- The industry group expects the sector’s net profits to reach $25.7 billion in 2024 with a net profit margin of 2.7%, a slight improvement from this year’s upwardly revised forecast.
- IATA Director General Willie Walsh said in a statement that following the significant losses incurred in recent years, the expected stability of profits in 2024 is “a tribute to aviation’s resilience.”
American Airlines planes appear at the gates of LaGuardia Airport before the Thanksgiving holiday, in New York City, US, November 21, 2023.
Shannon Stapleton | Reuters
Airlines expect record passenger numbers and revenues in 2024 but will remain constrained by high costs of capital and limited capacity, the International Air Transport Association (IATA) said on Wednesday.
The industrial group expects the sector’s net profits to reach $25.7 billion in 2024 with a net profit margin of 2.7%, a slight improvement from this year’s upwardly revised forecast of $23.3 billion net profit and a 2.6% margin.
Total revenues in 2024 are expected to grow by 7.6% year-on-year to reach a record level of $964 billion, and about 4.7 billion people are expected to travel in 2024, a number that exceeds the pre-pandemic level of 4.5 billion people in 2019. .

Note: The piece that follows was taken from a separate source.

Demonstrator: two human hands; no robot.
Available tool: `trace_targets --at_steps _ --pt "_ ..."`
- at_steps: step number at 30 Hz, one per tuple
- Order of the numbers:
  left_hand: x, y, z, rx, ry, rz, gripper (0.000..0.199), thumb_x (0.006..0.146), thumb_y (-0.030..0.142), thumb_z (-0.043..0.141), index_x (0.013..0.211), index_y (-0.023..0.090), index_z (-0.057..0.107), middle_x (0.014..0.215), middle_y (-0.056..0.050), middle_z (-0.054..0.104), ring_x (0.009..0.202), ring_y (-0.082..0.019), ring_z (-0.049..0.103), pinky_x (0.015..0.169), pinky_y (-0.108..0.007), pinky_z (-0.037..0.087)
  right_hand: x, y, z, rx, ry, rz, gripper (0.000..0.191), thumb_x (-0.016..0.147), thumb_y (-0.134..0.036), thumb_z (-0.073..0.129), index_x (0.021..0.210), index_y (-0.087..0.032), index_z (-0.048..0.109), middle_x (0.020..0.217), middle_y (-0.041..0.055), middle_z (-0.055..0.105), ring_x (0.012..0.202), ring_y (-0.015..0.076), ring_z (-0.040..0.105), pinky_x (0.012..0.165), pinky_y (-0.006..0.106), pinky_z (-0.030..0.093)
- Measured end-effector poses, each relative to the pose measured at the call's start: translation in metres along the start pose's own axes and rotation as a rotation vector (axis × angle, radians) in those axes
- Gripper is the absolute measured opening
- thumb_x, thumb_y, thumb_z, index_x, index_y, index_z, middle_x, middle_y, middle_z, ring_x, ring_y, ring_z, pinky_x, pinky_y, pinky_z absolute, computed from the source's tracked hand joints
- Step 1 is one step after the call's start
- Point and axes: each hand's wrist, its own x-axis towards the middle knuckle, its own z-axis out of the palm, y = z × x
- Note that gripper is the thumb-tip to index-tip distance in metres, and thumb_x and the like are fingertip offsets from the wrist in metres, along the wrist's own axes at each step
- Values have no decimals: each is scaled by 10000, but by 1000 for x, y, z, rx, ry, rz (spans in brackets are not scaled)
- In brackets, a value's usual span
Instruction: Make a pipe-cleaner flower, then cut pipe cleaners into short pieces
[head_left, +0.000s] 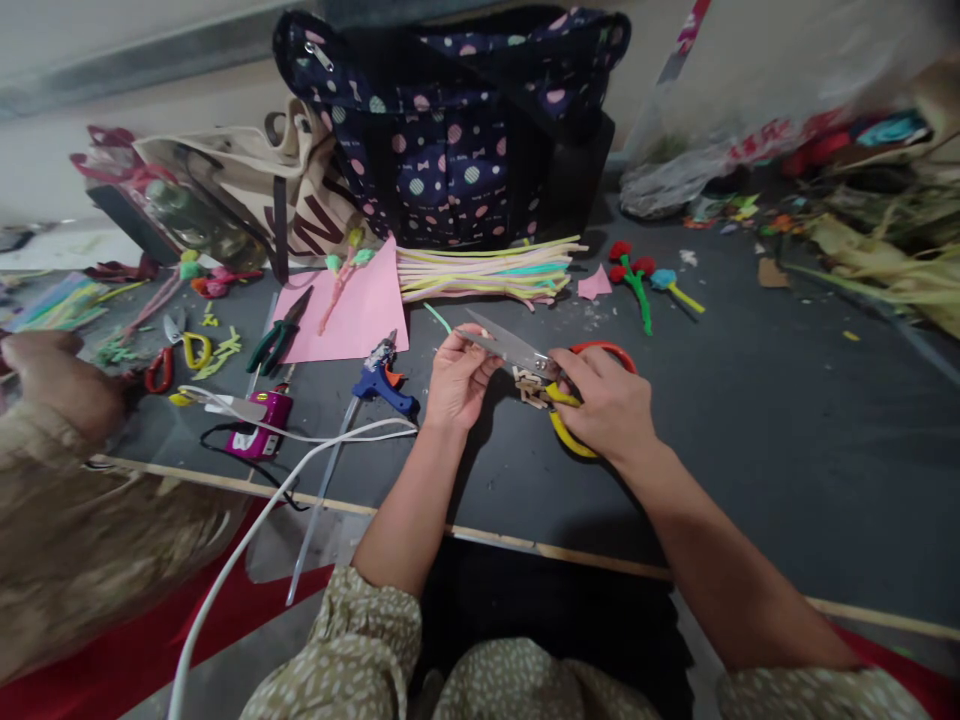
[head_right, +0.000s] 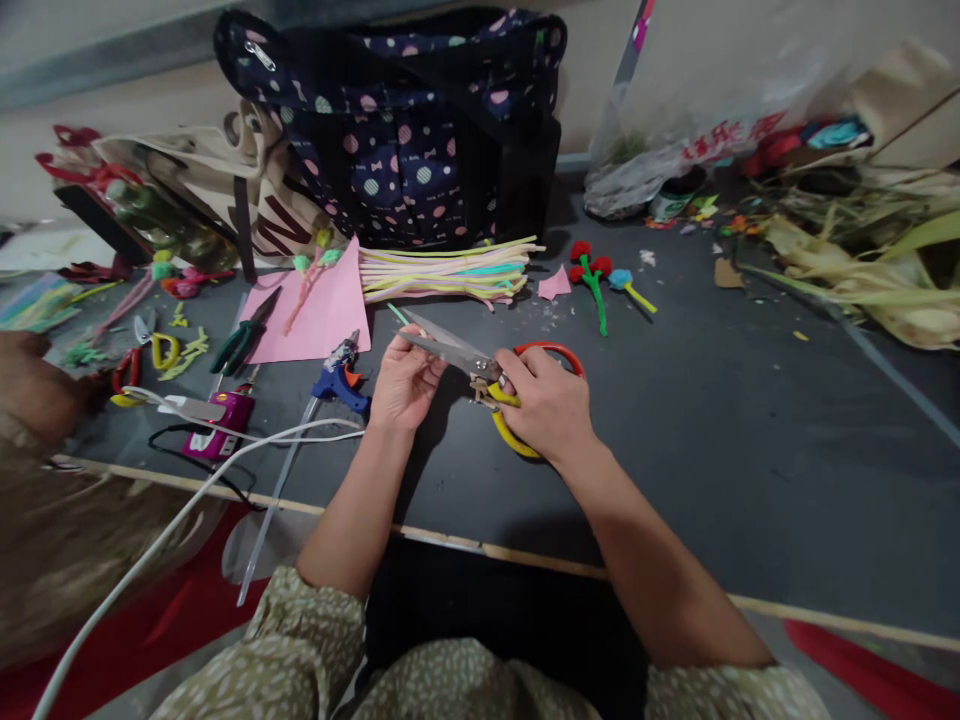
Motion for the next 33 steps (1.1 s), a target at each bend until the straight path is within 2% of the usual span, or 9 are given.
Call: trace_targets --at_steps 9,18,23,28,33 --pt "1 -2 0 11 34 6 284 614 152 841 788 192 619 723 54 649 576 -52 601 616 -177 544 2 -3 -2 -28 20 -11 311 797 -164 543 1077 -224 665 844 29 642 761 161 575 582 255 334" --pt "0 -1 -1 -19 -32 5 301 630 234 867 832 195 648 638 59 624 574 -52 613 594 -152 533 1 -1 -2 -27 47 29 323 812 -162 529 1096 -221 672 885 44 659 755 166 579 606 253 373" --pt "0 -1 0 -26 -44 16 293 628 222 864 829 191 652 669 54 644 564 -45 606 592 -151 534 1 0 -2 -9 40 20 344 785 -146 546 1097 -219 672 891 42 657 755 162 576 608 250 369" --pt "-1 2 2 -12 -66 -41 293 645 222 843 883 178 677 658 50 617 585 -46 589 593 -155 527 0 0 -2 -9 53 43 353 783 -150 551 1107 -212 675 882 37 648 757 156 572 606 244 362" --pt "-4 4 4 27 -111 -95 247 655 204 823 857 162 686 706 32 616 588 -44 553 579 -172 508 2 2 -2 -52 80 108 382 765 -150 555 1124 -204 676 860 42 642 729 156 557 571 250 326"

With post-pandemic travel demand booming in North America, the Middle East and Europe, the aviation sector has mostly recovered from the unprecedented hit it suffered during the Covid-19 pandemic, when planes were grounded and travel was banned for long periods in most countries around the world. the world.
IATA Director General Willie Walsh said in a statement that following the significant losses incurred in recent years, the expected stability of profits in 2024 is “a tribute to aviation’s resilience.”
“The speed of recovery has been exceptional, but the pandemic also appears to have cost aviation about four years of growth. From 2024, projections suggest we can expect more normal growth patterns for both passengers and cargo,” Walsh said in a report. statement.
The post-pandemic recovery in consumer demand was evident in full-year results released on Wednesday from Anglo-German travel group Tui, which posted a 139% rise in underlying earnings before interest and tax (EBIT). The group also expects a 25% year-on-year increase in EBIT (earnings before interest and tax) in 2024, pushing its share price higher.
In response to Tui’s findings, analysts at Jefferies said in a research note on Wednesday that the market’s focus will be on 2024 guidance, “implying a positive outlook for international travel from Europe.”
The airline industry’s operating profits are expected to reach $49.3 billion in 2024, up from $40.7 billion in 2023, according to the International Air Transport Association (IATA).
However, the authority estimated that over the two years, the return on invested capital would lag behind the cost of capital by 4 percentage points as a result of the significant rise in interest rates, as central banks have tightened monetary policy over the past two years to combat inflation.
Walsh said the industry’s profit outlook needed to be put in “proper perspective,” and that despite the impressive recovery, the 2.7% net profit margin was still “far lower than what investors in almost any other industry would accept.”
He added: “Of course, many airlines are doing better than this average, and many are struggling. But there is something to be learned from the fact that airlines will keep on average only $5.45 for each passenger they carry.”
“This is enough to buy a basic Grand Latte at a Starbucks in London. But it is far short of building a shock-resilient future for a critical global industry on which 3.5% of GDP depends and 3.05 million people live.” Earn their livelihood directly.”
Walsh added that while airlines will always compete “fiercely” for customers, they remain “very burdened by burdensome regulation, fragmentation, high infrastructure costs and a supply chain riddled with oligopolies.”